Partitioning is not mandatory when ingesting data to the Ocean Data Platform, but greatly affects querying speed. When it comes to geospatial data management and optimization within our system, we utilize partitioning strategies to enhance query performance and data organization. For geopartitioning, we use the "geohash" technique. If you are curious to how it works, there is a great geohash Wikipedia page on it.

Geohashing

Geohashing is a way to map the Earth's surface using a mix of letters and numbers to create unique "addresses" for different areas. Imagine dividing the whole planet into a big grid where each square of the grid gets a special code. At first, these squares are pretty big, covering large areas. But here's where it gets interesting: we can make the squares smaller and smaller by adding more characters to the code. Each time we add a character, we divide a square into smaller squares, zooming in on a specific spot. This process can repeat many times, making the address more precise with each step.
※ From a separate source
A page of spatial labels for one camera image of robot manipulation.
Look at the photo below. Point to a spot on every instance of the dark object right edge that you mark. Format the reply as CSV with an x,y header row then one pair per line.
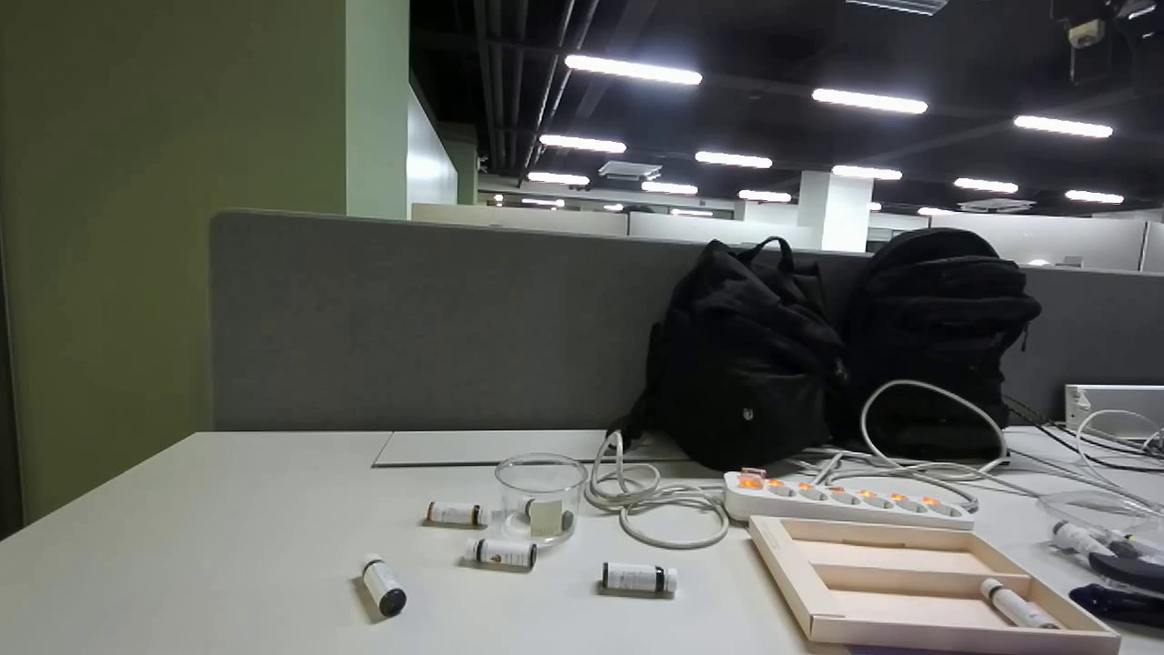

The beauty of geohashing lies in its simplicity and precision. With just a string of characters, we can pinpoint any location on Earth, from a broad region to a specific point in a city. It's like giving the world an easy-to-use digital address system.

This method is fantastic for storing, searching, and organizing geographical data because it's straightforward yet powerful. Whether you're mapping out cities or pinpointing a hiking spot, geohashing provides a neat way to say exactly where it is on the planet.

When we want to geohash, we can decide how much precision we need.

img_27.png
Geohash length table from Wikipedia

Why not just pick 8 every time?

If your datasett is relatively small, then having too much precision can affect the performance negatively. Try to find a good balance.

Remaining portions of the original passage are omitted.